[Twisted-Python] Direct access to main server class

glyph at divmod.com glyph at divmod.com
Mon Aug 28 23:08:21 EDT 2006


On Tue, 29 Aug 2006 02:55:03 +0200, Terry Jones <terry at jon.es> wrote:

>It does make me wonder though, still. What if you're writing a Twisted app
>that you intend to license for commercial companies to run on their
>intranets: You install the Python source and presumably the unit test code
>gets run at some point, and maybe remains on the server. Then you're
>showing the world how to access the innards of your service without going
>through the approved authentication. Same comments apply to simply putting
>the code online and letting people see how to get in to any instance they
>can get local (user) access to. What can be done to prevent this?
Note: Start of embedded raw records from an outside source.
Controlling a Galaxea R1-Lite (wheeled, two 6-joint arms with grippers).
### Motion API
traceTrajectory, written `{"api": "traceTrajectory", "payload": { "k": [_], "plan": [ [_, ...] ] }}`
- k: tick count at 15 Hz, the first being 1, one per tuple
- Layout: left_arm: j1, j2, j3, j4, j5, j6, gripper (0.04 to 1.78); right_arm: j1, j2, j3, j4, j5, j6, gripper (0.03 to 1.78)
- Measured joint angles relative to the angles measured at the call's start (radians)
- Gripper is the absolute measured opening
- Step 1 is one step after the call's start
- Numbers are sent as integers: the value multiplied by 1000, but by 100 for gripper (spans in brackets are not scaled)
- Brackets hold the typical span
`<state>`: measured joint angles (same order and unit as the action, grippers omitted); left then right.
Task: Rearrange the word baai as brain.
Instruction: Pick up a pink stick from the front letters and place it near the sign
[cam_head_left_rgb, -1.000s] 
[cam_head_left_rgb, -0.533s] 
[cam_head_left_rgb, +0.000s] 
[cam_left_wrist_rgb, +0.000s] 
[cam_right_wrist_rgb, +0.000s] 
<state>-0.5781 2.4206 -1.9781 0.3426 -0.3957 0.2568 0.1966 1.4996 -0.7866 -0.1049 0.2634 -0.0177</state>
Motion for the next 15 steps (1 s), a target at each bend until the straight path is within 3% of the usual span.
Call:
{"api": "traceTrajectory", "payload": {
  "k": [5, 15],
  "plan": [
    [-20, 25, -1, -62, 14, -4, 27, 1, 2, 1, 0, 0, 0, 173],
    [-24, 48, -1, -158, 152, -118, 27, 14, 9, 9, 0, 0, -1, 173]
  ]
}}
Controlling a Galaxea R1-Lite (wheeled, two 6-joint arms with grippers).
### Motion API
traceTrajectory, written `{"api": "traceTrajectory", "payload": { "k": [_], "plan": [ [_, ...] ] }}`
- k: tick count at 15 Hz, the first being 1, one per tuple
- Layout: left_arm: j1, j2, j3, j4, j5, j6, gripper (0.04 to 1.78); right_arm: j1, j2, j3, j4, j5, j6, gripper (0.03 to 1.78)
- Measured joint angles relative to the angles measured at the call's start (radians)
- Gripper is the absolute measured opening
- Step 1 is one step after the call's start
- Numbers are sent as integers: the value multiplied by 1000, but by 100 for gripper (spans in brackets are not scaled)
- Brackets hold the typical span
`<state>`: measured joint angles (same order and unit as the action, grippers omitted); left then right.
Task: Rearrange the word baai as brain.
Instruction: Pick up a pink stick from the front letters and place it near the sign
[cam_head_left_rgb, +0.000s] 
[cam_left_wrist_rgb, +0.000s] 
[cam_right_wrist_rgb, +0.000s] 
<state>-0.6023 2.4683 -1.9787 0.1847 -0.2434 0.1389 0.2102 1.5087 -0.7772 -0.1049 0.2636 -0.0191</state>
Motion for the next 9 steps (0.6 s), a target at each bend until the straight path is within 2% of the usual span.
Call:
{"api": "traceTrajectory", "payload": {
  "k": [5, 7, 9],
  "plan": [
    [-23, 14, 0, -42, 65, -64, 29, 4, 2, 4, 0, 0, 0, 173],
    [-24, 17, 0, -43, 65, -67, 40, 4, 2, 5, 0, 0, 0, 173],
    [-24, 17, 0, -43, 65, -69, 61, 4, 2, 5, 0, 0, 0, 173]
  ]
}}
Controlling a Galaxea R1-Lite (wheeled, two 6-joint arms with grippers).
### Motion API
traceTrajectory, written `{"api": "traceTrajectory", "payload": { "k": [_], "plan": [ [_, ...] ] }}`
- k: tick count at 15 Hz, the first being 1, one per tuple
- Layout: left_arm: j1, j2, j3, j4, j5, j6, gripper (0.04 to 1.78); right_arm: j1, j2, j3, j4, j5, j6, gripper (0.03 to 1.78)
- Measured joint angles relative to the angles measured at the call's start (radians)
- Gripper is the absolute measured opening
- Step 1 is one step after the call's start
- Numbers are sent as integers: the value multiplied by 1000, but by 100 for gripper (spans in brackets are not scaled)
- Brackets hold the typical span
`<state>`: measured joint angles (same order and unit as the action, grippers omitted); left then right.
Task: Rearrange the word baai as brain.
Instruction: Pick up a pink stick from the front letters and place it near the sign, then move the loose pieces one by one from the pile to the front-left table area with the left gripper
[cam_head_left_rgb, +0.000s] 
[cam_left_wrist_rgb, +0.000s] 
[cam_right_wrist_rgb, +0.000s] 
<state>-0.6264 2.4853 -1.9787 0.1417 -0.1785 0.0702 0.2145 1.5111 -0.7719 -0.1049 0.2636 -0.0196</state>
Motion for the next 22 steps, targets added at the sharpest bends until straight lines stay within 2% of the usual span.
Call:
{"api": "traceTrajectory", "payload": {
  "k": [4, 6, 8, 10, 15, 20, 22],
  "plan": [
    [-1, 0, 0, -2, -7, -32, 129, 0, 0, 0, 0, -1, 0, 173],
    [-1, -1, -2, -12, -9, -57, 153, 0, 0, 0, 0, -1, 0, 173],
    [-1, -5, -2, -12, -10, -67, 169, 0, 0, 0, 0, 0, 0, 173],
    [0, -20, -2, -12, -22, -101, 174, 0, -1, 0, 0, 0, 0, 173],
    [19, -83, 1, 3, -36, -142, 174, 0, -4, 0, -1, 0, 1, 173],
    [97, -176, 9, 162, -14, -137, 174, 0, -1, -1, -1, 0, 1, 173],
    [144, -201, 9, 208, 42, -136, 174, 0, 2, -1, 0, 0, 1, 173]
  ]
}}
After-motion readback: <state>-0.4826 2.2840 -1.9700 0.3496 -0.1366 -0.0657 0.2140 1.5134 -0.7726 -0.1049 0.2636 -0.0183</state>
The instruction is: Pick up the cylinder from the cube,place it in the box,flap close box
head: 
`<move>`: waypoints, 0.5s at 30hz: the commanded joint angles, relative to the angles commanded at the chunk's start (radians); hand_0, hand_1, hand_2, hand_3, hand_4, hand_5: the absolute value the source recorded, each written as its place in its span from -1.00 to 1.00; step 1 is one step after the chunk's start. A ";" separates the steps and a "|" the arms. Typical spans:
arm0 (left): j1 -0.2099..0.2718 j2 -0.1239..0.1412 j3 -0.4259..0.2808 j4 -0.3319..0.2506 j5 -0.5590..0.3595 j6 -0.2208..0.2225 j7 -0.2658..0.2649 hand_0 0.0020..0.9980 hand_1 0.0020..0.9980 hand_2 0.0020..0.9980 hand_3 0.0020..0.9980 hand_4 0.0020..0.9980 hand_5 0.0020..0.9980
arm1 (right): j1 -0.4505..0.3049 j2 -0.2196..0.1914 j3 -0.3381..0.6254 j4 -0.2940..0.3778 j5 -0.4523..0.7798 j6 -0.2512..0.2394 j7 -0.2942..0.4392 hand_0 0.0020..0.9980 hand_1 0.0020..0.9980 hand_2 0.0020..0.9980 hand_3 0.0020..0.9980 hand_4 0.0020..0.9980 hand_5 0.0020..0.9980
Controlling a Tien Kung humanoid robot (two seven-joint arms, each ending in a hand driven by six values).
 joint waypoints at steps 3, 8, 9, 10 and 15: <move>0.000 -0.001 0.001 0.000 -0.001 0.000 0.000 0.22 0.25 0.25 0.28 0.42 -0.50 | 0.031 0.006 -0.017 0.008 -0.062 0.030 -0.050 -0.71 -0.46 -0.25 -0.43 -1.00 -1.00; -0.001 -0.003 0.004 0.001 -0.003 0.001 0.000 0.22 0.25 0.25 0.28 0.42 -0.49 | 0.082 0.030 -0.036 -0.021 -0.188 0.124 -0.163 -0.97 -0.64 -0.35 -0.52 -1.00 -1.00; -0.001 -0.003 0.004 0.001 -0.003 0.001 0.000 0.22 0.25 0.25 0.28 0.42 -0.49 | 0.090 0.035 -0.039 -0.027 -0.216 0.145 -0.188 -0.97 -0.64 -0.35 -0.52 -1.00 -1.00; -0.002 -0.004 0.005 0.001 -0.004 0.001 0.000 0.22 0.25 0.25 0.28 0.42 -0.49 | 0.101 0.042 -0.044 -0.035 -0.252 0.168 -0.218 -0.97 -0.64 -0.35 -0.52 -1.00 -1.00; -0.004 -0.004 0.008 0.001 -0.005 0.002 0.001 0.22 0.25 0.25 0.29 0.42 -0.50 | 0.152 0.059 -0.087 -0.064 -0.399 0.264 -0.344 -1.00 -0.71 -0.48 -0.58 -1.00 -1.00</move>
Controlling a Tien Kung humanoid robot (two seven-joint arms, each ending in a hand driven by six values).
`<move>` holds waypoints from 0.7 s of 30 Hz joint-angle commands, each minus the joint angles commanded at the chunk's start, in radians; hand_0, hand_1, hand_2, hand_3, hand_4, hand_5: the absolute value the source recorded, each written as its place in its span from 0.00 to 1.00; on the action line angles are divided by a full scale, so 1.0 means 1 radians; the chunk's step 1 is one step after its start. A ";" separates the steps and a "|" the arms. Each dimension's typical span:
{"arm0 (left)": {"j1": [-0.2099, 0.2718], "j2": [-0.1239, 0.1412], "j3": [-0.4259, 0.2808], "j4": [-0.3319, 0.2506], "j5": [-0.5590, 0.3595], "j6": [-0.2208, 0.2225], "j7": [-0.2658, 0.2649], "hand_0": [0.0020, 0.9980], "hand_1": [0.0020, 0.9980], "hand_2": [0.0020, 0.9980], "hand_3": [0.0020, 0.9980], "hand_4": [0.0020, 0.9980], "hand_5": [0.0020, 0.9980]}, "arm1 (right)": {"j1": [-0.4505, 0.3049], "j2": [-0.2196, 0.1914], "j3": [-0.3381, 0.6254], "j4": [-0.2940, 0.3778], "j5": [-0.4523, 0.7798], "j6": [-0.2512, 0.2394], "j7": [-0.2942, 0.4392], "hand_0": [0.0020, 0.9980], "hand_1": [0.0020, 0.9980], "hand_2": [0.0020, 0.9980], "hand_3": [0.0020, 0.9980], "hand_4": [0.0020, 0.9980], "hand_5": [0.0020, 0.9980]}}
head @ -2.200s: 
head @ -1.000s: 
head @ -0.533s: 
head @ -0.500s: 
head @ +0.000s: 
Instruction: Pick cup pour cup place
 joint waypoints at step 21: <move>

The most
>obvious thing seems to be to verify the uid of the process trying to create
>an authenticated user, and have both your unit tests and twistd run under
>this uid.  If you don't do something about this, a normal user on the
>system can simply import your module, create an instance, and start making
>method calls (possibly unsuccessfully, due to file system permissions on
>databases, etc). Maybe they wont get far, but it's an issue: especially if
>the system has been built to allow this, and the unit tests show precisely
>how to pull it off.

If your system is so insecure that anyone with some know-how can run arbitrary Python code in it, it is a pretty straightforward step to extract all the source code from the server directly.  Consider this simple Python quine:

    # quine.py
    print file(__file__).read()

If you think you can hide Python code by compiling it to bytecodes, have a look at http://www.crazy-compilers.com/decompyle/ -- that should quickly disabuse you of that notion.

Moreover, any security scheme that relies, in any way, upon the fact that your code is hidden is broken by design.  From wikipedia: "computer science professors consider security through obscurity so obviously wrong that the matter doesn't need proof or study".

However, even disregarding that, _some_ code in your system is instantiating authenticated users and calling methods on them.  Assuming that your code is packaged and distributed (tests included, so as to make testing of deployments easier), anyone who can read the tests can read the rest of the code, and discover the same entrypoints.

So, I disagree in the strongest possible terms: it *isn't* an issue, and nobody should ever consider it as such when writing tests.  The correct way to write unit tests is one unit at a time, and it should not be polluted by misguided security concerns.

Apologies if this sounds too harsh.  I'm not just trolling, I promise :).  We have a lot of tests in the Twisted suite which bend over backwards to instantiate things through obtuse higher-than-unit-level interfaces (which often aren't really themselves public), rather than testing functionality directly.  These tests are all overcomplex, error prone, and generally contain race conditions and fail intermittently for unrelated reasons.

It is a systematic problem which we have spent literally years fixing, and we're not done.  JP Calderone, Chris Armstrong and I have almost daily conversations now about how to reduce this coupling and "heal" the Twisted suite so that tests will fail only when they're failing.  In other words, make the tests more "unit-y" and less like integration tests.  The idea you're proposing here seems to be enthusiastically attempting to doom a future project to a worse version of this syndrome :).  Programs like Twisted which interface heavily with the OS are hard enough to write good test for when you're only worrying about legitimate difficulties with the tests... if you start introducing concerns like "maybe we're revealing too much in our test suite" it becomes impossible.